Cloches d’Asswiller : réponse à Raphaël Enthoven
Carte blanche du 13 février 2016 – Cloches d’Asswiller : réponse à Raphaël Enthoven
Louis Daufresne : Ce matin, il est question de cloches à la faveur de l’actualité : le maire d’Asswiller dans le Bas-Rhin a trois mois pour atténuer le bruit de la sonnerie de l’horloge de l’église, entre 22 heures et 7 heures. Ce n’est pas la première fois que surviennent ce type d’histoires. Alors c’est ce qu’a décidé le Tribunal administratif de Strasbourg.
Hélène Bodenez : Oui des habitants ont fait valoir la nuisance des cloches de l’église par leur fréquence et leur intensité. Et ils ont eu gain de cause au bout de neuf ans de bataille juridique avec la mairie. Actualité insolite qui a fait réagir le chroniqueur célèbre de la station de radio Europe 1, Raphaël Enthoven. Comme chaque matin, le philosophe intervient brillamment. Ça commence souvent très bien. Mais j’avoue être souvent déçue des conclusions. Comme sur cette affaire des cloches d’Asswiller. Après avoir cité « Spleen » de Baudelaire, Enthoven interprète : « la cloche… ne donnerait à entendre que le silence au lieu de l’interrompre »… Ce serait « Dieu qui dit non à l’homme qui supplie »… « le rappel implacable que nous ne sommes jamais entendus »… La morale tombe « Les cloches sont le glas des prières ».
L.D. : Alors vous estimez que c’est une sécularisation pour le moins étrange…
H.B. : Oui, avec une prétention à la morale, à une morale de l’info laïque qui affirme glorieusement le credo de la mort de Dieu et de son silence auprès des hommes. Je voudrais donc m’inscrire en faux contre cela. Nommées, baptisées, les cloches accompagnent nombre d’événements heureux et malheureux des âmes des villes et villages. Baptêmes, mariages, elles tintinnabulent joyeuses. Elles sonnent le tourment et la peine avec le glas ou le tocsin annonçant enterrements ou mobilisation de guerre. Associées au temps dont le Christ est le maître, elles révèlent une puissante dimension de la vie humaine. À la volée, universelles, elles se lancent vers le Nord, le Sud, l’Est et l’Ouest, vibrant pour tous, pour le monde entier.

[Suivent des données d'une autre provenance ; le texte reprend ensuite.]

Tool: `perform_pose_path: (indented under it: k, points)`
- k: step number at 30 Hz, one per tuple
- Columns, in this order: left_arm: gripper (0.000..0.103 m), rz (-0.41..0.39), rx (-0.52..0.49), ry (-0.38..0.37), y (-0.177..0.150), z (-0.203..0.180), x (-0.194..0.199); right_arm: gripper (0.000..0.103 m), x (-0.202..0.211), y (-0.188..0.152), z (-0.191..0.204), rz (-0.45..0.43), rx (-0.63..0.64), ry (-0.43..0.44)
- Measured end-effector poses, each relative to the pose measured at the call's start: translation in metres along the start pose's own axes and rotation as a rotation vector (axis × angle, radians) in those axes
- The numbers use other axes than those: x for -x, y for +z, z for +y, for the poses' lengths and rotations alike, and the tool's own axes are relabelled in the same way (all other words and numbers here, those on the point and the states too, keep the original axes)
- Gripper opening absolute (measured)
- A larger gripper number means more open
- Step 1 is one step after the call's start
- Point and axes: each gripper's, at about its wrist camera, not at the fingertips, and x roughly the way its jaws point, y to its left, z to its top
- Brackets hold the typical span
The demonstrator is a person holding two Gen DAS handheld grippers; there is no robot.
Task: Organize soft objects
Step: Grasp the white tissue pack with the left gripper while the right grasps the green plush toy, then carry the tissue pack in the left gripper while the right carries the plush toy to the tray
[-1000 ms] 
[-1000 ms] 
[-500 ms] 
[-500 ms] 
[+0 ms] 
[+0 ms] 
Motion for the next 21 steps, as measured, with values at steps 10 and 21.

Loin de toute superstition, leur pouvoir de purification est réel un peu comme lorsque la Porte Sainte s’ouvre à Rome. L’air qu’elles brassent, air vicié et lourd de l’esprit mauvais, se purifiera certainement.
L.D. : On parle même de sacramentaux…
H.B. : Exactement Louis ! Protectrices, les cloches ne sont pas du folklore à protéger dans une culture moribonde. Nommées dans les sacramentaux permanents, elles ont un effet spirituel que nous n’attendons pas forcément. Il y a deux ans le 15 août elles ont sonné pour nos frères d’Orient. Cette portée religieuse, Baudelaire la reconnaissait dans un autre poème qu’Enthoven n’a pas cité l’autre jour : « Bienheureuse cloche… Qui, malgré sa vieillesse, alerte et bien portante,/Jette fidèlement son cri religieux ». Soljenitsyne de son côté les juge nécessaires pour nous rappeler les choses d’en-haut : « De tout temps il y a eu des hommes avides, souvent il y en a eu de méchants. Mais la cloche du soir retentissait, ruisselant sur le village, sur les champs, sur les bois : elle rappelait qu’il faut laisser là les petites affaires terrestres, qu’il faut donner une heure et un peu de ses pensées à l’Éternel ».